- [WHAT TO PRODUCE] Your answer should consist of each line below that contains the string "green".

[Dataset excerpts]

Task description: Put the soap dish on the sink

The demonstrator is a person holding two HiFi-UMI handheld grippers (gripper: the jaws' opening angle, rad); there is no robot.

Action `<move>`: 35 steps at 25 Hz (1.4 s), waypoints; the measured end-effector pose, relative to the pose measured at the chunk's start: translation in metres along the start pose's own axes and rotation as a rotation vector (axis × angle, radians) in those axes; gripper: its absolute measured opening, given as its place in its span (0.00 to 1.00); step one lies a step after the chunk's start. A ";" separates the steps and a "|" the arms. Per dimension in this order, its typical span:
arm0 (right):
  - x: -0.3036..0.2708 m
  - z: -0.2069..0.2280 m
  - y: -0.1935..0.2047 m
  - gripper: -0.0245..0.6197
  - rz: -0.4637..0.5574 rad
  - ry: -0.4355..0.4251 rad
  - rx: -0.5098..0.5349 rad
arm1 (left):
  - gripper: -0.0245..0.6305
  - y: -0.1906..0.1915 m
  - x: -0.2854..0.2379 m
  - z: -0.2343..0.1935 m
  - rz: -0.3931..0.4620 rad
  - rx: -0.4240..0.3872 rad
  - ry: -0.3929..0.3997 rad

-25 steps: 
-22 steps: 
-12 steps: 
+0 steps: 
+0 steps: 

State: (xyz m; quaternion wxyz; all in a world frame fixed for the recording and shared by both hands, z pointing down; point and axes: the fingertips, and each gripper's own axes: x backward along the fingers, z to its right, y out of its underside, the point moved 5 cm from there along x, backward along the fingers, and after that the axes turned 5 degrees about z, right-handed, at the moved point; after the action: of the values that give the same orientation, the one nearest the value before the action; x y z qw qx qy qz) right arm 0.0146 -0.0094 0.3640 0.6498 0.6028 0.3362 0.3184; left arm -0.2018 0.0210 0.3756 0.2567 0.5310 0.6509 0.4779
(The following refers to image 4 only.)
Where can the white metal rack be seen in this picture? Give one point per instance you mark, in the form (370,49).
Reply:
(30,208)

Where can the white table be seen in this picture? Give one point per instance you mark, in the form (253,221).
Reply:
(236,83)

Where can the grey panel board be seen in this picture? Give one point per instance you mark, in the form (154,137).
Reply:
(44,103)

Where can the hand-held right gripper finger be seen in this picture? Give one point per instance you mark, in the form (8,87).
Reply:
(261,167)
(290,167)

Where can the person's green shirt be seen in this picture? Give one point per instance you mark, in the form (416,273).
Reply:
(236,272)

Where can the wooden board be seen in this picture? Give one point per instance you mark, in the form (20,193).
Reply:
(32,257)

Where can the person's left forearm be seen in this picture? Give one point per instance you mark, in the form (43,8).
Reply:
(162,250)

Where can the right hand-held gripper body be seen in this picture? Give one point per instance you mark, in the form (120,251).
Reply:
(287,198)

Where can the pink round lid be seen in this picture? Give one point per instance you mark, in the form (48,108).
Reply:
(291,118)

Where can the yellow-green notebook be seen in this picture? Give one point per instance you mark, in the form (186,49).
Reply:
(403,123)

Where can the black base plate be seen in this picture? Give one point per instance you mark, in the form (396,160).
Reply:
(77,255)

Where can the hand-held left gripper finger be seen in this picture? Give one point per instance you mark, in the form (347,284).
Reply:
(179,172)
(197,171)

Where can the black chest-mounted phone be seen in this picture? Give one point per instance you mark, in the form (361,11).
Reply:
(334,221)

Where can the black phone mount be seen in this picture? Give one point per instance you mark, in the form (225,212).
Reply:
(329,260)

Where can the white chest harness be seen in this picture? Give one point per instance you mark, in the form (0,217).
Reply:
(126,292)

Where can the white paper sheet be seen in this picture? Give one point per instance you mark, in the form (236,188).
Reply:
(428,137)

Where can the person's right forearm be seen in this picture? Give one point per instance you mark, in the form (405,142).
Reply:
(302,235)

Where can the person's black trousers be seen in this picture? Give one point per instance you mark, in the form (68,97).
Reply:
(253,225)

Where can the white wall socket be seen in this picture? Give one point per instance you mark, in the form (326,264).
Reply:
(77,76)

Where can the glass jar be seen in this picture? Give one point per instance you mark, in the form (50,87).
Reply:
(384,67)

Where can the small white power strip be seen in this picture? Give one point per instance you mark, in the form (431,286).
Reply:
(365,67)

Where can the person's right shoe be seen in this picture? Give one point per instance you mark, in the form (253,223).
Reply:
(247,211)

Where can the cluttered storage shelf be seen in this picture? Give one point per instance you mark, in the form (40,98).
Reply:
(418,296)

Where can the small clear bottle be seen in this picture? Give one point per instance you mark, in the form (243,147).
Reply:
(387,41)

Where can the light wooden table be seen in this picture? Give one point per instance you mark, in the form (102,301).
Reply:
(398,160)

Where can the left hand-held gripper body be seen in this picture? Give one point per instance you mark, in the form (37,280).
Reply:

- [ANSWER]
Where can the person's green shirt be seen in this picture? Give one point per instance you mark, in the form (416,273).
Where can the yellow-green notebook be seen in this picture? Give one point per instance you mark, in the form (186,49).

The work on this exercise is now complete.